From the entries below, return exactly the lines beginning at the one that contains "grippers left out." and ending at the one that contains "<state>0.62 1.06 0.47", both of them included, and only those lines.

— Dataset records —
══════════
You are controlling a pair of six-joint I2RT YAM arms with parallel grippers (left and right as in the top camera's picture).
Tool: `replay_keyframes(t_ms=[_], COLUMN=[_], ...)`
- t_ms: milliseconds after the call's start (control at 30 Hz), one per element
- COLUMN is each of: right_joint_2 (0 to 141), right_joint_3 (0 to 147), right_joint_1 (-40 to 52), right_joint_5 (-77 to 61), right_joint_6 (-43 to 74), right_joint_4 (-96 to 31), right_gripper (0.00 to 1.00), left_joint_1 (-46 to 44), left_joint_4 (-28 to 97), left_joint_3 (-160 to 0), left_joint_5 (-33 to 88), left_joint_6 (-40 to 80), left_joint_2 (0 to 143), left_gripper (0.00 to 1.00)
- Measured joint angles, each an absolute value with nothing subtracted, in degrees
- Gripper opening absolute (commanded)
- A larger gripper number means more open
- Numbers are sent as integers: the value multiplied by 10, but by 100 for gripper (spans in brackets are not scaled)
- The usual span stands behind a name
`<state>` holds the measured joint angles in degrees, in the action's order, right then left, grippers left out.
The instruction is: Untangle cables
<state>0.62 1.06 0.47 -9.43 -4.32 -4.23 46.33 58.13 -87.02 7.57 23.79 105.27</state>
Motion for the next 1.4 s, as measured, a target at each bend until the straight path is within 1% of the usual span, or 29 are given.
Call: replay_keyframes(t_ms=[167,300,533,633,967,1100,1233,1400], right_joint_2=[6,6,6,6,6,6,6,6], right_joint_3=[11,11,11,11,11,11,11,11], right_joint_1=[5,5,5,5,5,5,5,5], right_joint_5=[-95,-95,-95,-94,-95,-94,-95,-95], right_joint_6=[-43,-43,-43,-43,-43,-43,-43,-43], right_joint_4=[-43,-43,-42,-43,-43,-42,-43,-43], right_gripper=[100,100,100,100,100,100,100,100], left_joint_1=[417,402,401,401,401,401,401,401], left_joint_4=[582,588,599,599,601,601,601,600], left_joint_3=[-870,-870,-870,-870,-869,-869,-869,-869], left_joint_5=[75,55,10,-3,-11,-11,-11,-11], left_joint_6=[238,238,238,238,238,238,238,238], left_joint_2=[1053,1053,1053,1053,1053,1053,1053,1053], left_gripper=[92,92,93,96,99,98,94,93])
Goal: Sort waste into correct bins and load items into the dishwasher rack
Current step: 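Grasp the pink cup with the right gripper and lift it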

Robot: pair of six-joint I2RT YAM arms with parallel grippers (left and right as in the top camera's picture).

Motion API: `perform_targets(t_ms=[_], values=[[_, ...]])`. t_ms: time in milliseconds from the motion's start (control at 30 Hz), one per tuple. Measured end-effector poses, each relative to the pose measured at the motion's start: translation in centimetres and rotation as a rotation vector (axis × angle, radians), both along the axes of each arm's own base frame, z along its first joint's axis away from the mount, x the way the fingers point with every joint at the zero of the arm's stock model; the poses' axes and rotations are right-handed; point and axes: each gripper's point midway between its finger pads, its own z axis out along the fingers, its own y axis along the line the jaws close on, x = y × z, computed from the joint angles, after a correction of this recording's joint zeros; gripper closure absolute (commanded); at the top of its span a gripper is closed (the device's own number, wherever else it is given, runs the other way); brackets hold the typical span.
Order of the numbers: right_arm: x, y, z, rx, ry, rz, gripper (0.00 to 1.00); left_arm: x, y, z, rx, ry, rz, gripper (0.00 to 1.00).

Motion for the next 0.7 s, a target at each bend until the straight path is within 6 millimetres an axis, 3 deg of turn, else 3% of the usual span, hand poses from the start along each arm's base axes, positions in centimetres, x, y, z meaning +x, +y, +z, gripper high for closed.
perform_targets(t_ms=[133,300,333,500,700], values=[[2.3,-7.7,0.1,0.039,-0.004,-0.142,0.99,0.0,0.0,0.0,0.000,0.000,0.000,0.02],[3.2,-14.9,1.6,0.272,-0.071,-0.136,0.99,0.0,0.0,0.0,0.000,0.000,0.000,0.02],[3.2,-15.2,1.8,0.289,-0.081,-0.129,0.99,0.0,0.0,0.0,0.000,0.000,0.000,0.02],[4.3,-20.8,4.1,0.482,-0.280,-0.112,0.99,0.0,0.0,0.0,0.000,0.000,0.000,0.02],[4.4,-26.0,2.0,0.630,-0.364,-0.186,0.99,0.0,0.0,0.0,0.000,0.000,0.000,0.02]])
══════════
— Result of this exercise —
`<state>` holds the measured joint angles in degrees, in the action's order, right then left, grippers left out.
The instruction is: Untangle cables
<state>0.62 1.06 0.47 -9.43 -4.32 -4.23 46.33 58.13 -87.02 7.57 23.79 105.27</state>

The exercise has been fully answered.